MacKinnon J at the King's Bench and Scrutton LJ, Sankey LJ, and Romer J in the Court of Appeal held that when the manager was not actually working, there was no entitlement to be paid.
Judgment
[edit]The House of Lords, by a majority, held that Mr France was not to be considered employed "all the time during which he was present" at the shop under TBA 1918 s 8, because in that time he was "so present for some purpose unconnected with his work and other than that of waiting for work to be given to him to perform."
Lord Blanesburgh dissented, his judgment read by Lord Atkin.[1] He would have allowed the appeal.
My Lords, seeing that the presumed necessity for fixing any minimum wage rate at all in any particular trade is due to the apprehension on the part of the Minister that in its absence workmen in that trade may have imposed upon them wages which they ought not to be asked to accept, but which, either as a result of competition in the labour market or deficient bargaining power, they are not in a position to refuse, this answer of Mr.
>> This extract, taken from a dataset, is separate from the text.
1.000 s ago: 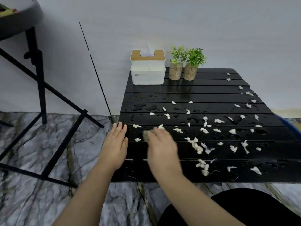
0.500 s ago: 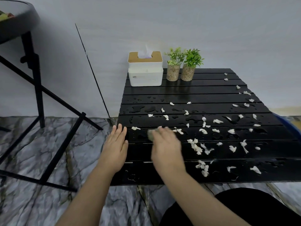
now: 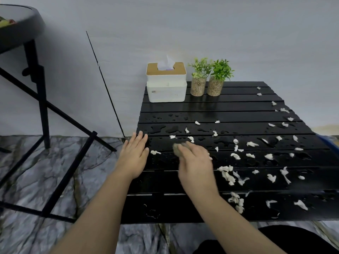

Bevan's may not, I think, be accepted as correct or adequate without very full consideration. If it be well founded it at once removes out of the way every obstacle to the wholesale evasion of these protective Acts. I proceed therefore to test its correctness by a consideration of the relevant provisions of the Acts and of the Boot and Shoe Repairing Trade Order with which your Lordships are now immediately concerned. My Lords, in common with, I think, many similar enactments, these Acts do not require that any Order made under them shall bind the employer to find for his workers in general, if the worker is paid by the piece, work of any prescribed amount, or if he is paid on a time basis, work for any prescribed time. What is required of the employer is that the worker shall receive at least the minimum rate of remuneration for the work actually done, or for the time spent in the statutory employment. And this is in terms so provided for by s. VIII. of Part I. of Sch. I. of this Order.